[[ Exercise data, beginning ]]

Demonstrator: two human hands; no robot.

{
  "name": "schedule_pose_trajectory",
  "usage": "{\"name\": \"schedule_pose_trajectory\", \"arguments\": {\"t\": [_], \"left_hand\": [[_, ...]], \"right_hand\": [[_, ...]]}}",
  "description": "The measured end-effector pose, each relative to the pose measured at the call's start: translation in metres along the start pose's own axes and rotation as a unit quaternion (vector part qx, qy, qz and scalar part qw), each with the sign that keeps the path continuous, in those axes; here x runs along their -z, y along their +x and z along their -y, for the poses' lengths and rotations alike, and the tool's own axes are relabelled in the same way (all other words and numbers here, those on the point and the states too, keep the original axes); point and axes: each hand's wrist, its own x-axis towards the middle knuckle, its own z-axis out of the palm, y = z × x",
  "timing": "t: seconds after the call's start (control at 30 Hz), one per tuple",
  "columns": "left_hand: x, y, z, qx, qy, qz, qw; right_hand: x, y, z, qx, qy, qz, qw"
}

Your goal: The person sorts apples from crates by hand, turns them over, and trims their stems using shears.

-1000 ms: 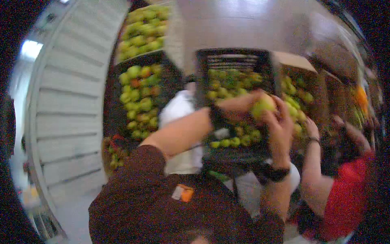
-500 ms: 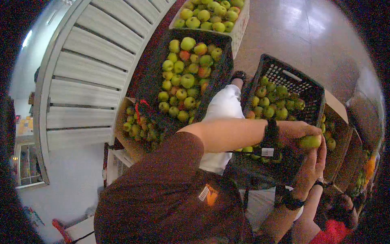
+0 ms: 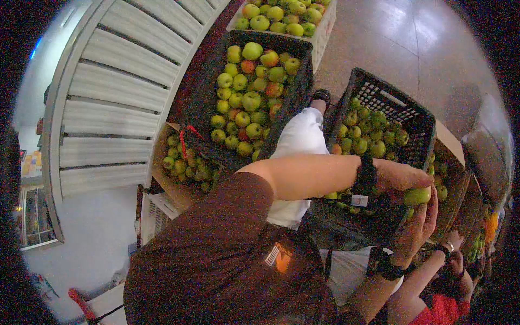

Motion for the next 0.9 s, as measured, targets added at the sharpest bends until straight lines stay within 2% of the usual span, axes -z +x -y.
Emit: {"name": "schedule_pose_trajectory", "arguments": {"t": [0.07,0.17,0.27,0.47,0.57,0.67,0.77,0.9], "left_hand": [[0.002,0.002,0.005,-0.022,0.019,0.004,1.0],[0.007,0.007,0.012,-0.033,-0.031,0.039,0.998],[0.005,0.005,0.011,-0.04,-0.022,0.023,0.999],[0.017,0.023,0.029,-0.05,-0.063,0.114,0.99],[0.015,0.018,0.028,-0.081,-0.022,0.071,0.994],[0.012,0.018,0.035,-0.066,-0.019,-0.011,0.998],[0.006,0.005,0.02,-0.039,0.0,-0.022,0.999],[0.008,0.015,0.028,-0.092,0.016,-0.021,0.995]], "right_hand": [[0.003,0.002,-0.002,0.003,-0.008,0.011,1.0],[-0.003,0.002,0.006,0.007,-0.041,0.005,0.999],[0.009,0.006,0.002,-0.004,-0.056,0.019,0.998],[0.003,0.004,0.013,-0.009,-0.09,0.059,0.994],[0.009,0.006,0.006,0.006,-0.07,0.081,0.994],[0.018,0.011,-0.006,0.017,-0.052,0.08,0.995],[0.017,0.011,-0.01,0.011,-0.023,0.065,0.998],[0.01,0.011,-0.005,-0.005,0.049,0.034,0.998]]}}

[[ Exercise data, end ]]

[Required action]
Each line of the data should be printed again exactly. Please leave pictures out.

[Solution for this problem]
Demonstrator: two human hands; no robot.

{
  "name": "schedule_pose_trajectory",
  "usage": "{\"name\": \"schedule_pose_trajectory\", \"arguments\": {\"t\": [_], \"left_hand\": [[_, ...]], \"right_hand\": [[_, ...]]}}",
  "description": "The measured end-effector pose, each relative to the pose measured at the call's start: translation in metres along the start pose's own axes and rotation as a unit quaternion (vector part qx, qy, qz and scalar part qw), each with the sign that keeps the path continuous, in those axes; here x runs along their -z, y along their +x and z along their -y, for the poses' lengths and rotations alike, and the tool's own axes are relabelled in the same way (all other words and numbers here, those on the point and the states too, keep the original axes); point and axes: each hand's wrist, its own x-axis towards the middle knuckle, its own z-axis out of the palm, y = z × x",
  "timing": "t: seconds after the call's start (control at 30 Hz), one per tuple",
  "columns": "left_hand: x, y, z, qx, qy, qz, qw; right_hand: x, y, z, qx, qy, qz, qw"
}

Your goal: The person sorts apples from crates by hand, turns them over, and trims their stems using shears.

-1000 ms: 
-500 ms: 
+0 ms: 

Motion for the next 0.9 s, as measured, targets added at the sharpest bends until straight lines stay within 2% of the usual span, axes -z +x -y.
Emit: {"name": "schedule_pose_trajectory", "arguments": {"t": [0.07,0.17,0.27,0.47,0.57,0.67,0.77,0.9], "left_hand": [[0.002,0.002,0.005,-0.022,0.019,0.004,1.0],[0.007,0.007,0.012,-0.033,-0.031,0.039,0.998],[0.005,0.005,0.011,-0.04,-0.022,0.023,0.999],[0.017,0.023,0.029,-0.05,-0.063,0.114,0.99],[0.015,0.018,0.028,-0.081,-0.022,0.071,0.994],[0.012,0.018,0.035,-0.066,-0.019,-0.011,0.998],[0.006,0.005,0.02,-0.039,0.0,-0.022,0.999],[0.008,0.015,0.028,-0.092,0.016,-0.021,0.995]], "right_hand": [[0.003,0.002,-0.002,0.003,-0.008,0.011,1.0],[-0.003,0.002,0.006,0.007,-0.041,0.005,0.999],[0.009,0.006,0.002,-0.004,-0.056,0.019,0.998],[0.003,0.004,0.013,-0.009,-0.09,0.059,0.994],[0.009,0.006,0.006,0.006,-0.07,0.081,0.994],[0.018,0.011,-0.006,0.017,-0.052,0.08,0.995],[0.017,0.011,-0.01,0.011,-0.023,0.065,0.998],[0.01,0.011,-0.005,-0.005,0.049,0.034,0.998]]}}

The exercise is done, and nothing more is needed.